Endless montage of a photo of Camata by Pierre Huyghe. Photography: Pierre Huyghe/Courtesy of the artist and Galerie Chantal Crousel, Marian Goodman Gallery, Hauser & Wirth, Esther Schipper and TARO NASU by SIAE 2023

The use of AI in his work Camata provokes less thought. Robotic limbs surround a skeleton in one of the world's driest deserts, performing a mysterious ritual. Although the footage is not live, the film is edited in real time, with artificially intelligent editors collecting data from a large brass sensor similar to a telephone pole near the exhibit's opening. This sensor monitors everything from the number of guests in the gallery to the weather outside, and Camata images are edited accordingly.

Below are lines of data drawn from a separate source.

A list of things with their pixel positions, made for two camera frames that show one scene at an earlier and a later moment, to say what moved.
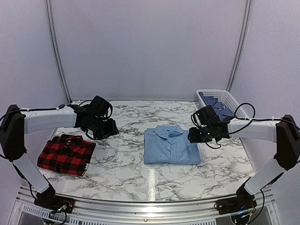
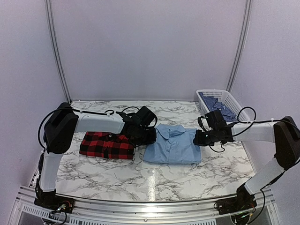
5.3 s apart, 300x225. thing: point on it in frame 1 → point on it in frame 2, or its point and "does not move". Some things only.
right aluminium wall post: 248,11 does not move
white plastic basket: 226,107 does not move
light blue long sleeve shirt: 169,144 does not move
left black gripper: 112,130 → 152,139
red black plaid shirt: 65,153 → 107,145
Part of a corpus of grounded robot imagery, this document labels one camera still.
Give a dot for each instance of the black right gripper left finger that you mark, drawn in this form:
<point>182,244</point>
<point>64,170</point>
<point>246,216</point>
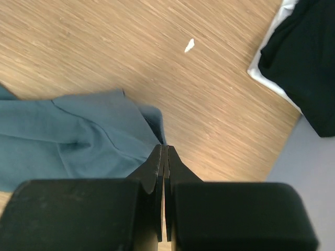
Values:
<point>148,213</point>

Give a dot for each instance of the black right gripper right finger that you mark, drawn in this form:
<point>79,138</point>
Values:
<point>184,204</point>

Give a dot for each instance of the teal blue t-shirt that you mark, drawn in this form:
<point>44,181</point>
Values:
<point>100,135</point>

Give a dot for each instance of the folded white t-shirt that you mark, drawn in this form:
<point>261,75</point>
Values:
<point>267,51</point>

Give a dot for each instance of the white paper scrap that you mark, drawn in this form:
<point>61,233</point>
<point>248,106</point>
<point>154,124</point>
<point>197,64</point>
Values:
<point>190,45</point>

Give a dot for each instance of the folded black t-shirt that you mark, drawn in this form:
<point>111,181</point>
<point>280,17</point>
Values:
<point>304,64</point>

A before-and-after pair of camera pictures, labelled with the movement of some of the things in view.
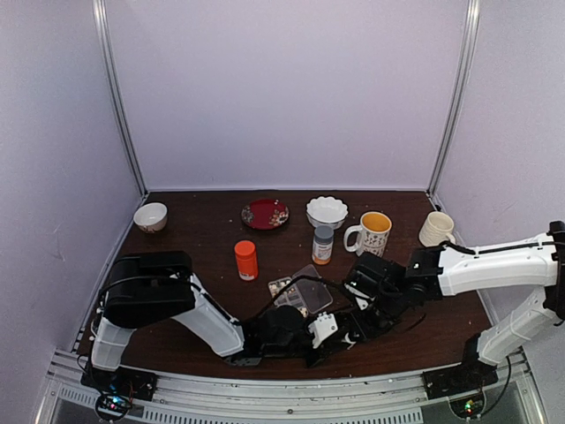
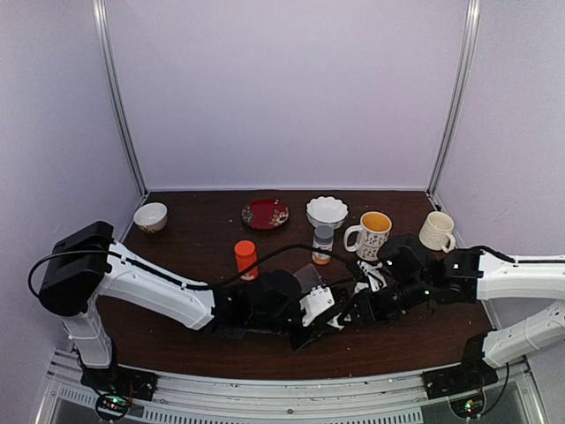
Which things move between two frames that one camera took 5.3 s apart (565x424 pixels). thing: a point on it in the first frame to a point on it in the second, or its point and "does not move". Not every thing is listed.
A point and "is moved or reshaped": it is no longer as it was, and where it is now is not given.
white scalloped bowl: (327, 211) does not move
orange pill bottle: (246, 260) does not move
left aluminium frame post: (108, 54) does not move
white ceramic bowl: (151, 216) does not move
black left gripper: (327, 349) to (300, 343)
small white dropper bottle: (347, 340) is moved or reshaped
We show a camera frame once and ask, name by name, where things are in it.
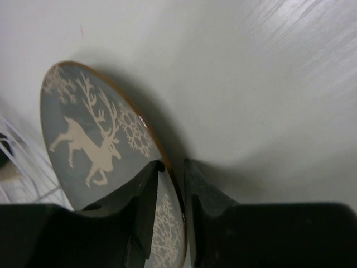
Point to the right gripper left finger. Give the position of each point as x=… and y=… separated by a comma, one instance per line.
x=114, y=231

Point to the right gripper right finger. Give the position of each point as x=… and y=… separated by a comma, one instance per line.
x=225, y=233

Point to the black plate with deer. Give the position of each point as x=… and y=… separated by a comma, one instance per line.
x=97, y=141

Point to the white wire dish rack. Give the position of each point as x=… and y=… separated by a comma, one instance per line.
x=26, y=176

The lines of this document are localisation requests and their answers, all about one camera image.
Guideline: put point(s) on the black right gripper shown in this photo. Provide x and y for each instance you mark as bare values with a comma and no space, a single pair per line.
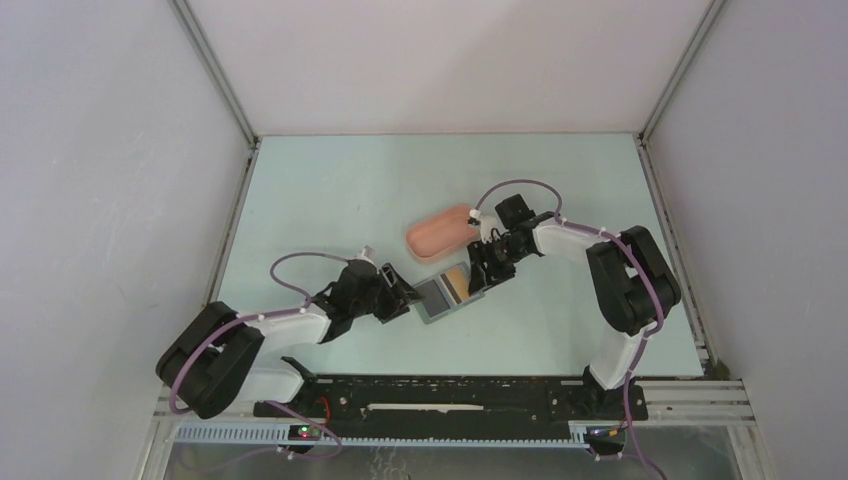
481,278

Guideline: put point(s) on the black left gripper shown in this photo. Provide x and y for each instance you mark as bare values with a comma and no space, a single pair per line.
395,295

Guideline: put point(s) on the gold striped credit card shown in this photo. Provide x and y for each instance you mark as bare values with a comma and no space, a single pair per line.
455,282

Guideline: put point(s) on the pink oval tray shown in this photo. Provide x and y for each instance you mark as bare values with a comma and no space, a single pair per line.
441,235

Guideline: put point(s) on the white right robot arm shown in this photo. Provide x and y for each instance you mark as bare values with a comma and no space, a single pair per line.
634,286

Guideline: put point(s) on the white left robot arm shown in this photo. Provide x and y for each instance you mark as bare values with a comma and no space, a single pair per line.
225,356

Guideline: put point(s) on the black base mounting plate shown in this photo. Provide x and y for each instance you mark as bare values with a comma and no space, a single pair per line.
464,407

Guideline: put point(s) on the left controller board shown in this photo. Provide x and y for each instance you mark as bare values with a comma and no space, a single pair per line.
307,433

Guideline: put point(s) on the controller board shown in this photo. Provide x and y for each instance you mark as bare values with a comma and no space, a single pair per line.
604,432
307,433

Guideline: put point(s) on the right controller board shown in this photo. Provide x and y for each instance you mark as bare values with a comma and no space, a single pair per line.
604,432

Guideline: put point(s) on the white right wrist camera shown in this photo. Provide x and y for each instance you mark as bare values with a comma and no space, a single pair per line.
487,225

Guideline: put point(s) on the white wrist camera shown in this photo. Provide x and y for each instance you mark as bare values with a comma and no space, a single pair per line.
487,225
367,253

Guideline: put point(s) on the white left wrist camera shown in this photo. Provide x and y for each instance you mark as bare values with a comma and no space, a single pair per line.
367,253

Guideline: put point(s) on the aluminium frame rail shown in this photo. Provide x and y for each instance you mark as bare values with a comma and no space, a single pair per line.
696,428

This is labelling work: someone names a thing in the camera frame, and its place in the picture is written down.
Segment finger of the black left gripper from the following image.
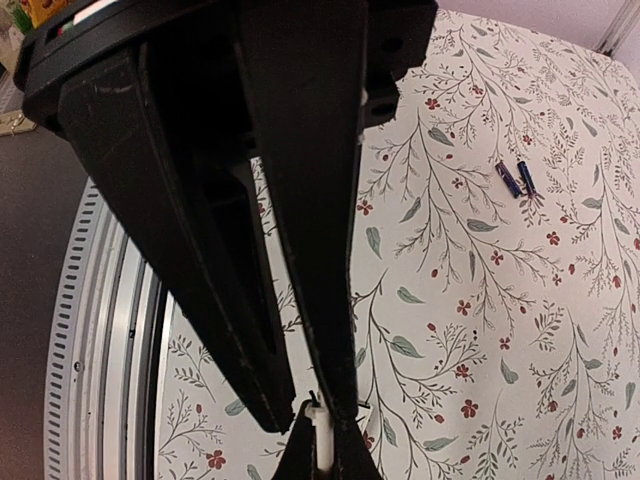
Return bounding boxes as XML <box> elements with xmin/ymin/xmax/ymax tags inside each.
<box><xmin>238</xmin><ymin>1</ymin><xmax>368</xmax><ymax>422</ymax></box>
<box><xmin>59</xmin><ymin>42</ymin><xmax>295</xmax><ymax>433</ymax></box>

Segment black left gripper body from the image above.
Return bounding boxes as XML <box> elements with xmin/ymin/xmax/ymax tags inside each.
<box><xmin>12</xmin><ymin>0</ymin><xmax>439</xmax><ymax>141</ymax></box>

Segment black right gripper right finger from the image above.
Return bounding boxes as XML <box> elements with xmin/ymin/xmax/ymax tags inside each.
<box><xmin>331</xmin><ymin>419</ymin><xmax>382</xmax><ymax>480</ymax></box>

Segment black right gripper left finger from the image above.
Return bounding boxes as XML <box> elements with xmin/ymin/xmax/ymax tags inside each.
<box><xmin>272</xmin><ymin>414</ymin><xmax>317</xmax><ymax>480</ymax></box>

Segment floral patterned table mat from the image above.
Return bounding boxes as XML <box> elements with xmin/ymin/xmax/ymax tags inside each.
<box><xmin>157</xmin><ymin>7</ymin><xmax>640</xmax><ymax>480</ymax></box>

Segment black battery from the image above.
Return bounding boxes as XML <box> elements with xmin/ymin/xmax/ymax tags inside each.
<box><xmin>517</xmin><ymin>160</ymin><xmax>537</xmax><ymax>197</ymax></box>

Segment left aluminium frame post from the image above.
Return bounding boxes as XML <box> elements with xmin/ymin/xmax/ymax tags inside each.
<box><xmin>596</xmin><ymin>0</ymin><xmax>640</xmax><ymax>57</ymax></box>

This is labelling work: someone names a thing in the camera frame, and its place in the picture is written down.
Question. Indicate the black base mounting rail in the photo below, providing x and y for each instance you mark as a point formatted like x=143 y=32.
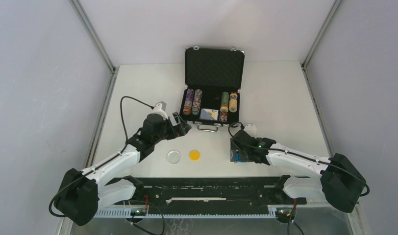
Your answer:
x=214 y=196

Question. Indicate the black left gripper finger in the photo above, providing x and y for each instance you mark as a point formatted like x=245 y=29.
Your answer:
x=176 y=120
x=182 y=129

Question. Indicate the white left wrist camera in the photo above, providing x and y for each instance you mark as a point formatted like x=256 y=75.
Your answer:
x=159 y=109

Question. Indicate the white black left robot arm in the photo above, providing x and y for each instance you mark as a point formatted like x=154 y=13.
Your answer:
x=83 y=193

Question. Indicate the black poker set case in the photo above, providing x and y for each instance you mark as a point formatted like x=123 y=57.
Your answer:
x=214 y=71

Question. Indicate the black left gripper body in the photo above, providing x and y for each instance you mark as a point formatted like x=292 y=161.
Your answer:
x=167 y=132

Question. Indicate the yellow round button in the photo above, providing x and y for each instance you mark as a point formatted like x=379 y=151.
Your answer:
x=194 y=155

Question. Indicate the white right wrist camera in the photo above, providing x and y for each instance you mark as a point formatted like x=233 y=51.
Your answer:
x=250 y=129

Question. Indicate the yellow blue chip stack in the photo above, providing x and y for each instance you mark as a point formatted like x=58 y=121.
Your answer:
x=233 y=102

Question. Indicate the orange blue chip stack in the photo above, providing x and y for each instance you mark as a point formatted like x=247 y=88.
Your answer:
x=223 y=117

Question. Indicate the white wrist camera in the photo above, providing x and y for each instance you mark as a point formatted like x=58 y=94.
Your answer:
x=250 y=129
x=159 y=109

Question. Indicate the green yellow chip stack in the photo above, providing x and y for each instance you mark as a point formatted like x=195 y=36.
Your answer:
x=224 y=107

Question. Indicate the playing card deck box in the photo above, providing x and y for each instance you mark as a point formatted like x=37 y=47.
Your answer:
x=209 y=114

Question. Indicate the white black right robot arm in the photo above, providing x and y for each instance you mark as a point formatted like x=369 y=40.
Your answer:
x=334 y=180

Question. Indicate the purple orange chip stack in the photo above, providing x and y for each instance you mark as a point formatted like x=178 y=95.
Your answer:
x=188 y=103

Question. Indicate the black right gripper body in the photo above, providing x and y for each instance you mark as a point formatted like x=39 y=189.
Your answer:
x=243 y=155

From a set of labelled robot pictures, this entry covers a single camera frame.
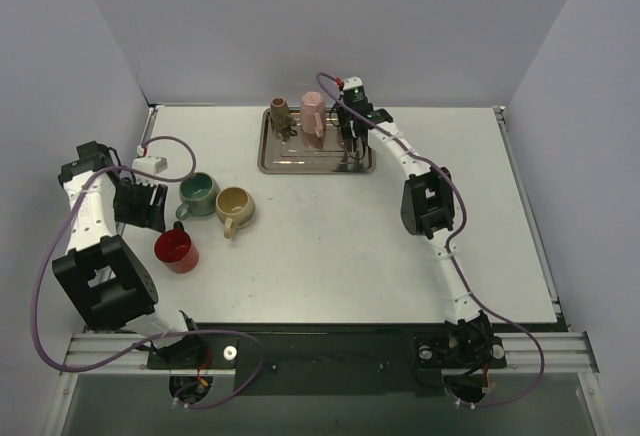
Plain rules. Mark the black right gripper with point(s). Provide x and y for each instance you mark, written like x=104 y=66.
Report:
x=353 y=123

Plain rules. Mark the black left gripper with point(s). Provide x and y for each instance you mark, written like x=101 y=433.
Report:
x=148 y=206

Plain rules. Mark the pink faceted mug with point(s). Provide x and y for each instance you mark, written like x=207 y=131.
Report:
x=313 y=118

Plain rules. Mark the red mug black handle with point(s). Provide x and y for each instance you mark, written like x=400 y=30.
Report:
x=176 y=250

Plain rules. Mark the teal green round mug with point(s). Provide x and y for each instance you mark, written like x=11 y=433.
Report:
x=198 y=195

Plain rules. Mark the brown small mug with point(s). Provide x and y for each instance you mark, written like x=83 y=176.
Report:
x=281 y=120

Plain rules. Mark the beige round mug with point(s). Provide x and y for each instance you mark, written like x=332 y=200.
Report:
x=235 y=208

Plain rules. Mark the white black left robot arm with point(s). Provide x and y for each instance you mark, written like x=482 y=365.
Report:
x=102 y=276

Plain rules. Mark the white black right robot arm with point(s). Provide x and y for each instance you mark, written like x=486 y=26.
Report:
x=428 y=212

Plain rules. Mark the silver metal tray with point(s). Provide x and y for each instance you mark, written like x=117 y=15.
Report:
x=292 y=151

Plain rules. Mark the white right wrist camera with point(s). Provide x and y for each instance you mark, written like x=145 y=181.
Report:
x=352 y=91

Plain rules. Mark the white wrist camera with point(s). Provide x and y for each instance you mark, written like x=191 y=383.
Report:
x=149 y=164
x=352 y=91

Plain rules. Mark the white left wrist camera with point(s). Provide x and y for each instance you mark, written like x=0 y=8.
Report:
x=149 y=164

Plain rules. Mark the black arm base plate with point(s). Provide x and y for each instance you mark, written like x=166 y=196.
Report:
x=339 y=359

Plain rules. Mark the aluminium front rail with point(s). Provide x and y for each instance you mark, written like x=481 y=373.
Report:
x=567 y=352

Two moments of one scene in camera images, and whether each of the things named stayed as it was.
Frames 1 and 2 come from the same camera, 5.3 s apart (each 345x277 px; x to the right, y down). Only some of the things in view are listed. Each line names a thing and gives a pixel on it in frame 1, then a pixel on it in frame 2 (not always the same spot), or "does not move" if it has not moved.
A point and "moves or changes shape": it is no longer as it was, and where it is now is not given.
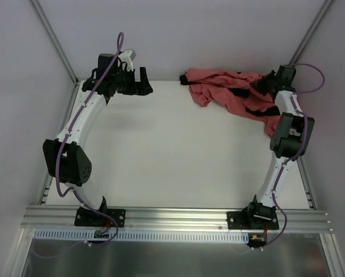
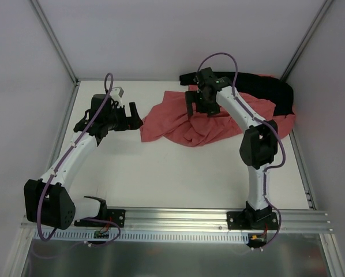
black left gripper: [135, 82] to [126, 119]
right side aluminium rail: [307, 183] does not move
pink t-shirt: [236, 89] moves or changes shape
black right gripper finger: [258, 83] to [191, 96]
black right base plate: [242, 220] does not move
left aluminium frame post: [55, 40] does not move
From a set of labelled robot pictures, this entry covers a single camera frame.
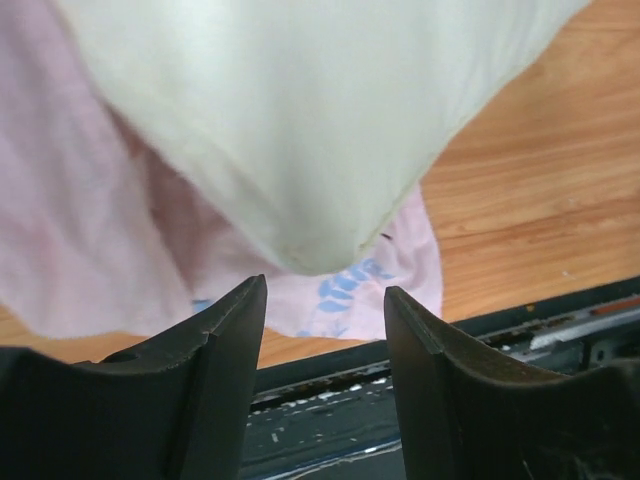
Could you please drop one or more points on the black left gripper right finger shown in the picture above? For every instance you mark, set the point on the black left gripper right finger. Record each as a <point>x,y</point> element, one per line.
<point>467,411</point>

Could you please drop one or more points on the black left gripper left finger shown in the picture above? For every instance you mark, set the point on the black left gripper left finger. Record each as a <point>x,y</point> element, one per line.
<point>174,406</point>

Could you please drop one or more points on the pink blue printed pillowcase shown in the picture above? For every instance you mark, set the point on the pink blue printed pillowcase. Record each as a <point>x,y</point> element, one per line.
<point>100,235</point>

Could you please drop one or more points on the cream white pillow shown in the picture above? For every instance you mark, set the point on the cream white pillow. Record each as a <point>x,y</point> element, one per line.
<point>306,123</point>

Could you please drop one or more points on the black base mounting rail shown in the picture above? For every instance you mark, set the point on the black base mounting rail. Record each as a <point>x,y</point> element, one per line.
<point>334,416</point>

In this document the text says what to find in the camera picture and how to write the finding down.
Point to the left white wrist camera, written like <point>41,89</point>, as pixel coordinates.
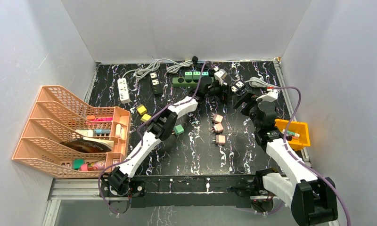
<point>220,75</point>

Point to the yellow plastic bin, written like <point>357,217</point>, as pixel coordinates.
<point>299,133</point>

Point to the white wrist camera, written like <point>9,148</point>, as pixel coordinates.
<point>271,95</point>
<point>220,75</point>

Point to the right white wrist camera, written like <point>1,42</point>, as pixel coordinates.
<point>271,95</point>

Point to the white power strip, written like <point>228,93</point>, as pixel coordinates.
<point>123,88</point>

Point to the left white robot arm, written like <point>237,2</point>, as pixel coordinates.
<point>156,130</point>

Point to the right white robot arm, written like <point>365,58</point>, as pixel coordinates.
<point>311,200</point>

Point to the light green plug adapter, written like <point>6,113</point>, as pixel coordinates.
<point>188,76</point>

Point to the orange plastic file rack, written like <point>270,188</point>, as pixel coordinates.
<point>56,117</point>

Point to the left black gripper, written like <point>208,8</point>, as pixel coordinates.
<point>219,89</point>

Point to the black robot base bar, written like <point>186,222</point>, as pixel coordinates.
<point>215,190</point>

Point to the short black power strip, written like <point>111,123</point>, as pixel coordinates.
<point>156,85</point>

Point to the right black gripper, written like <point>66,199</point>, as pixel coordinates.
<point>245,98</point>

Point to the mint green plug adapter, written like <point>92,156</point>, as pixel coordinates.
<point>196,75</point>

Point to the yellow plug adapter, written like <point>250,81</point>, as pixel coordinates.
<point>145,117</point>
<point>141,109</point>

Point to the pink plug adapter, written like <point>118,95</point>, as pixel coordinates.
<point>217,128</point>
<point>219,140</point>
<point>216,118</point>

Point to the green power strip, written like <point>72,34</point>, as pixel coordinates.
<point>181,82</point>

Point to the orange desk organizer tray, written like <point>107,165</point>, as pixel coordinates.
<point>120,132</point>

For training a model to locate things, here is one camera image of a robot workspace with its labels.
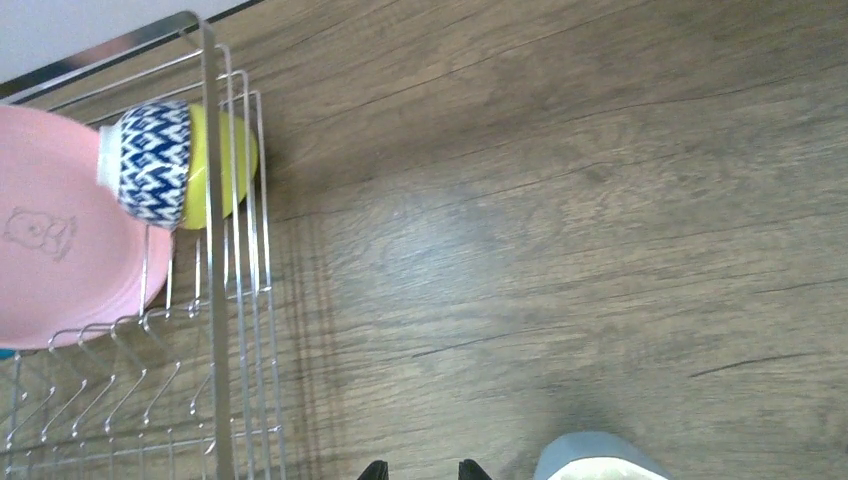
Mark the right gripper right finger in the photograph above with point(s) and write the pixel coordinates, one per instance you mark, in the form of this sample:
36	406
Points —
469	469

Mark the pink round plate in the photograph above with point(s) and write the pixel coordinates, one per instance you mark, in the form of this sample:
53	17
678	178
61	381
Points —
70	256

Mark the metal wire dish rack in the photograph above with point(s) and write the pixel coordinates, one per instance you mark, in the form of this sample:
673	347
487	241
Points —
189	387

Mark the lime green bowl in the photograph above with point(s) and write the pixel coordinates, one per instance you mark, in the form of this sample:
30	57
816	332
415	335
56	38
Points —
153	161

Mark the light blue mug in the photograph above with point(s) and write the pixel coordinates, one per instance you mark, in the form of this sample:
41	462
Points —
595	455

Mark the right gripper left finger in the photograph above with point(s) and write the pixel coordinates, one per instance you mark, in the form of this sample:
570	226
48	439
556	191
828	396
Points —
376	470

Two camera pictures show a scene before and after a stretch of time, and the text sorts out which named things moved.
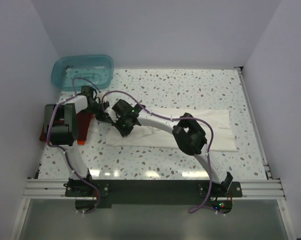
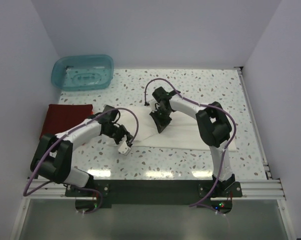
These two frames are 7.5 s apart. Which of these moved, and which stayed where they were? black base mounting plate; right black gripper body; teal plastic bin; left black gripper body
Moved: right black gripper body; left black gripper body
Stayed: teal plastic bin; black base mounting plate
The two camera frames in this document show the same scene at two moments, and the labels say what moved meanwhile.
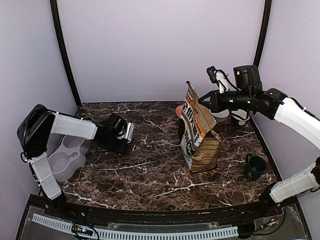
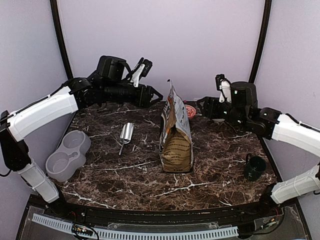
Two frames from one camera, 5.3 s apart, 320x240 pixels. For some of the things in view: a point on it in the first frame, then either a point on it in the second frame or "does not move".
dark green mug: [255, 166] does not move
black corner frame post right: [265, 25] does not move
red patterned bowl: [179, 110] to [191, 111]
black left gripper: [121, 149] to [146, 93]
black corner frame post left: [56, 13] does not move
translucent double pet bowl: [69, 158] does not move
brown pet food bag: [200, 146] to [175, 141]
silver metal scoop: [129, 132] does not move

However, commissioner Anne Stenne clarifies that this is not a simple case of x leading to y. For example, if only one person was present in the exhibition, the AI ​​editors would not automatically choose, for example, images shot at night. This means that while the endless editing process is fascinating, you can, after all, sit through the entire exhibition and never see the same footage twice. It is difficult to understand, as a layman, why AI was a necessary element. Would the work be different if the montage was randomly generated? As a casual viewer, it's very difficult to know.

Indeed, those who visit these exhibitions simply have to trust that something fantastic is happening behind the scenes. Although Huyghes' sensors are visible throughout the exhibition, the artist does not want to share details of the program that processes this information and how exactly it works. A representative says: Pierre does not want to focus on the technical parameters of his works. He wants to focus on the visitor experience. The public may find this troubling in a world where companies use pseudo-AI that is actually run by humans behind the scenes.

AI art works best when it does something that the artist alone could not do, as is the case with Huyghes' self-generated language. Anything else risks seeming gimmicky at best and pointless at worst. Either way, the AI ​​trend will continue to sweep the galleries, and soon the tool will be mundane enough that questioning it will be like questioning a pen or pencil.

In the 1960s, computer art swept the world, with exhibitions from London to Stuttgart, Zagreb and Las Vegas. One contemporary writer said that perhaps a computer would never produce a painting on its own, and noted cautiously that at least one expert believes such art represents a truly new art form. One day, no doubt, discussions about the place of AI in art will seem as archaic.